TA - AF.2007.0002 - 2007-11-30 - RANDOLPH-SUCHET c/SYNDICAT D'AMELIORATIONS FONCIERES DES HAUTS D'EPESSES, Service du développement territorial

30 novembre 2007Français9 min

Source vd.ch

Faits

Vu les faits suivants

A.

Le Syndicat d'améliorations foncières des Hauts d'Epesses

a soumis à l'enquête publique en 2000 un avant-projet de travaux collectifs et

privés. Celui-ci comprenait notamment un chemin no 3 nouveau au nord-est de la

parcelle 151, propriété de Madeleine Sata, à une distance d'environ 5 mètres de

la limite.

Madeleine Sata a formé opposition en cours d'enquête

en s'exprimant comme il suit:

"Opposition au tracé de la route 3a qui

passe trop près de mon habitation. Nuisances etc.... Décaler ce tracé de 10-15

m au moins!".

Par lettre du 13 novembre 2000, la Commission de

classification a déclaré à l'opposante que le chemin en cause serait modifié

pour être implanté à une distance de 8 à 9 mètre au moins de la limite de sa

propriété. Elle a ajouté notamment ce qui suit:

"Il n'est pas possible

d'implanter le chemin plus en amont en raison de la pente et du problème

d'accès sur le chemin des Monts. Pour éviter des nuisances trop importantes

pour votre propriété, le mur de soutènement existant en amont de votre jardin

sera maintenu et si nécessaire d'autres aménagements seront prévus (haie par

exemple).

Le détail de l'exécution du

chemin et des ouvrages annexés sera étudié parallèlement à la mise en place du

nouvel état. La mise à l'enquête des deux objets se faisant

simultanément".

Par lettre du 23 novembre 2000, Madeleine Sata a

déclaré à la Commission de classification qu'elle entendait que soit précisée

la distance entre le chemin et sa propriété.
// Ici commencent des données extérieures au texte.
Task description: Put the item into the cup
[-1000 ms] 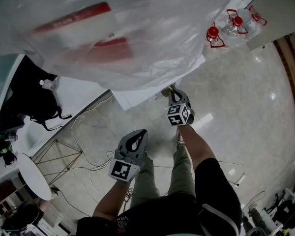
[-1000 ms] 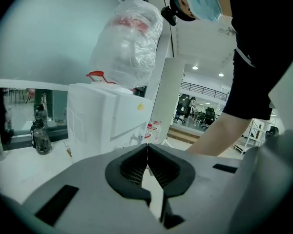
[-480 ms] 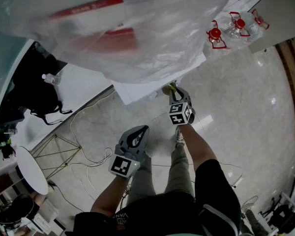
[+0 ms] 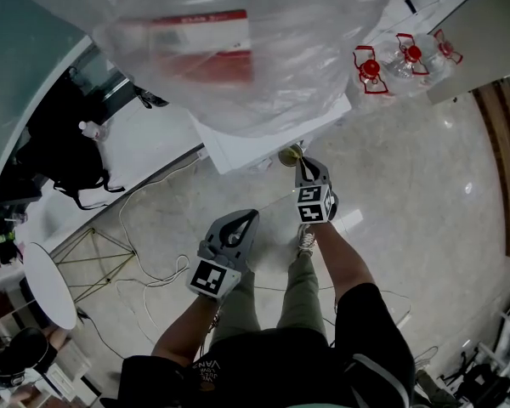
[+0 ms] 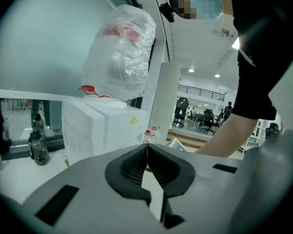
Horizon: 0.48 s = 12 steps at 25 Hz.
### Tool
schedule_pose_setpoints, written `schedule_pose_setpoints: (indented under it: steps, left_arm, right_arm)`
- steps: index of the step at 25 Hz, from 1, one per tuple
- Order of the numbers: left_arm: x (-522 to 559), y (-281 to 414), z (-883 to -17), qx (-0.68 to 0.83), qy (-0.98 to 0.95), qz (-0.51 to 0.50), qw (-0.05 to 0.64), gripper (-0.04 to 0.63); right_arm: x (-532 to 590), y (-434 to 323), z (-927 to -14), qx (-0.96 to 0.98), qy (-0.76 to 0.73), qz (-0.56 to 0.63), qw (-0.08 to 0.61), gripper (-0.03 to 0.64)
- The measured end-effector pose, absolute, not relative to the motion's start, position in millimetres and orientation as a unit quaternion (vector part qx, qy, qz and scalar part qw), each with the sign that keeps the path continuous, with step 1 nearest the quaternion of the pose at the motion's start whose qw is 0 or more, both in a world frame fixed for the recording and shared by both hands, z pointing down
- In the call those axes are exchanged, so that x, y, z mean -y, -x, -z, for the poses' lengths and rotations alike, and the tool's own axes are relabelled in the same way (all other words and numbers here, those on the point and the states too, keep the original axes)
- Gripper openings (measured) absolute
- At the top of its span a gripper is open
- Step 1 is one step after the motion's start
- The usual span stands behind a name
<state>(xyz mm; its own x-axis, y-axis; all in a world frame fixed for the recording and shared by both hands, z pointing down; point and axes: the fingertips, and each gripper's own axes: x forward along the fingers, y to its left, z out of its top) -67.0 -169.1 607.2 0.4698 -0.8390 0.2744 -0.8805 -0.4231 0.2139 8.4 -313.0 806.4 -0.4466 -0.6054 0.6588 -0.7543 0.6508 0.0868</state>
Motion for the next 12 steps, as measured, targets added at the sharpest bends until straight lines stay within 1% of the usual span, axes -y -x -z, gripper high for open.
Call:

Par lettre du 9 janvier 2001, la Commission de

classification a déclaré à Madeleine Sata, qui avait entre-temps consulté un

avocat, que l'axe du chemin projeté serait déplacé à une distance de dix mètres

au moins de la limite. Elle joignait un croquis du futur tracé et ajoutait ce

qui suit:

"Un tracé aboutissant plus en amont, au virage du

chemin du Mont, aurait une pente très supérieure au projet, de l'ordre de 18%,

qui obligerait les véhicules viticoles à "grimper", d'où des

nuisances sonores, avant de redescendre le chemin du Mont.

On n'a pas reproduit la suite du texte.